NCERT Solutions for Class 12 Maths Chapter 2 Inverse Trigonometric Functions

Question 1: Prove the following: $3{\sin }^{-1}x={\sin }^{-1}(3x-4x^3),x\in [-\frac{1}{2},\frac{1}{2}]$

Answer:

Given to prove: $3{\sin }^{-1}x={\sin }^{-1}(3x-4x^3)$

where, $xϵ[-\frac{1}{2},\frac{1}{2}]$.

Take $\theta ={\sin }^{-1}x$ or $x=\sin \theta$

Take R.H.S value

${\sin }^{-1}(3x-4x^3)$

= ${\sin }^{-1}(3\sin \theta -4{\sin }^3\theta )$

= ${\sin }^{-1}(\sin 3\theta )$

= $3\theta$

= $3{\sin }^{-1}x$ = L.H.S

Question 2: Prove the following: $3{\cos }^{-1}x={\cos }^{-1}(4x^3-3x),x\in [\frac{1}{2},1]$

Answer:

Given to prove $3{\cos }^{-1}x={\cos }^{-1}(4x^3-3x),x\in [\frac{1}{2},1]$ .
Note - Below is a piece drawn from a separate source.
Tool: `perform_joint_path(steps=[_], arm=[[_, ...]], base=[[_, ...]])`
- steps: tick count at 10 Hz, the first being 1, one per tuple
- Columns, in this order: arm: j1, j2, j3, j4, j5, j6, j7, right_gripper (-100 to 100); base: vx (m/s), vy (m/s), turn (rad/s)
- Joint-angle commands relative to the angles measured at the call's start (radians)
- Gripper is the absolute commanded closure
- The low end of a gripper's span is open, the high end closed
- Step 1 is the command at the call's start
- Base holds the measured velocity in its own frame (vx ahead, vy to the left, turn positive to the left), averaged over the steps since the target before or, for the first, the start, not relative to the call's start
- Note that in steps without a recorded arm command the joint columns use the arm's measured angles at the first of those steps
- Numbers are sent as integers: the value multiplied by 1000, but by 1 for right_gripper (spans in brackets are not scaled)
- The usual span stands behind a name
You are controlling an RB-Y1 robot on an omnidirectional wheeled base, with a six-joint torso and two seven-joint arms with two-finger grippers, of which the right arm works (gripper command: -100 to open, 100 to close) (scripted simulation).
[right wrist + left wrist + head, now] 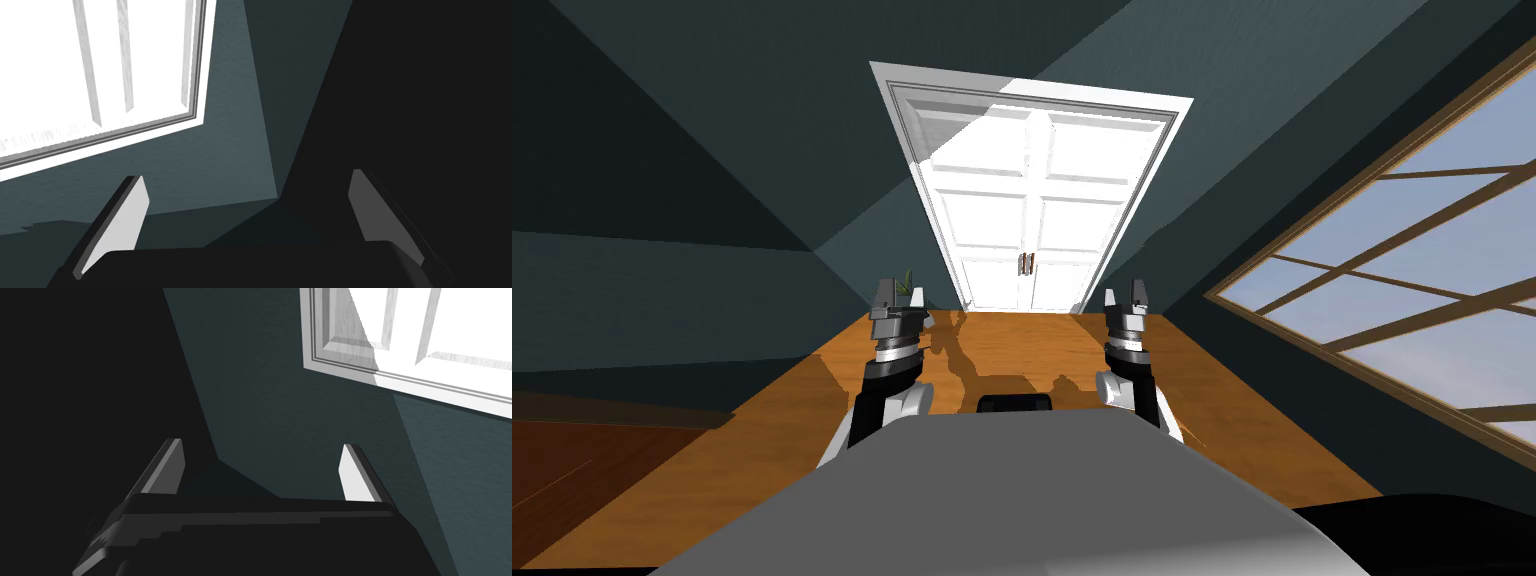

Take ${\cos }^{-1}x=\theta$ or $\cos \theta =x$;

Then we have;

R.H.S.

${\cos }^{-1}(4x^3-3x)$

= ${\cos }^{-1}(4{\cos }^3\theta -3\cos \theta )$ $[\because 4{\cos }^3\theta -3\cos \theta =\cos 3\theta ]$

= ${\cos }^{-1}(\cos 3\theta )$

= $3\theta$

= $3{\cos }^{-1}x$ = L.H.S

Hence, Proved.

Question 3: Write the following functions in the simplest form: ${\tan }^{-1}\frac{\sqrt{1+x^2}-1}{x},x\ne 0$

Answer:

We have ${\tan }^{-1}\frac{\sqrt{1+x^2}-1}{x}$

Take

$\therefore$ ${\tan }^{-1}\frac{\sqrt{1+x^2}-1}{x}={\tan }^{-1}\frac{\sqrt{1+{\tan }^2\mathrm{\Theta }-1}}{\tan \mathrm{\Theta }}$

$={\tan }^{-1}(\frac{sec\mathrm{\Theta }-1}{tan\mathrm{\Theta }})={\tan }^{-1}\left(\frac{1-cos\mathrm{\Theta }}{sin\mathrm{\Theta }}\right)$

$={\tan }^{-1}\left(\frac{2si{n}^2\left(\frac{\mathrm{\Theta }}{2}\right)}{2sin\frac{\mathrm{\Theta }}{2}cos\frac{\mathrm{\Theta }}{2}}\right)$

$={\tan }^{-1}(\tan \frac{\mathrm{\Theta }}{2})=\frac{\mathrm{\Theta }}{2}=\frac{1}{2}{\tan }^{-1}x$

$=\frac{1}{2}{\tan }^{-1}x$ is the simplified form.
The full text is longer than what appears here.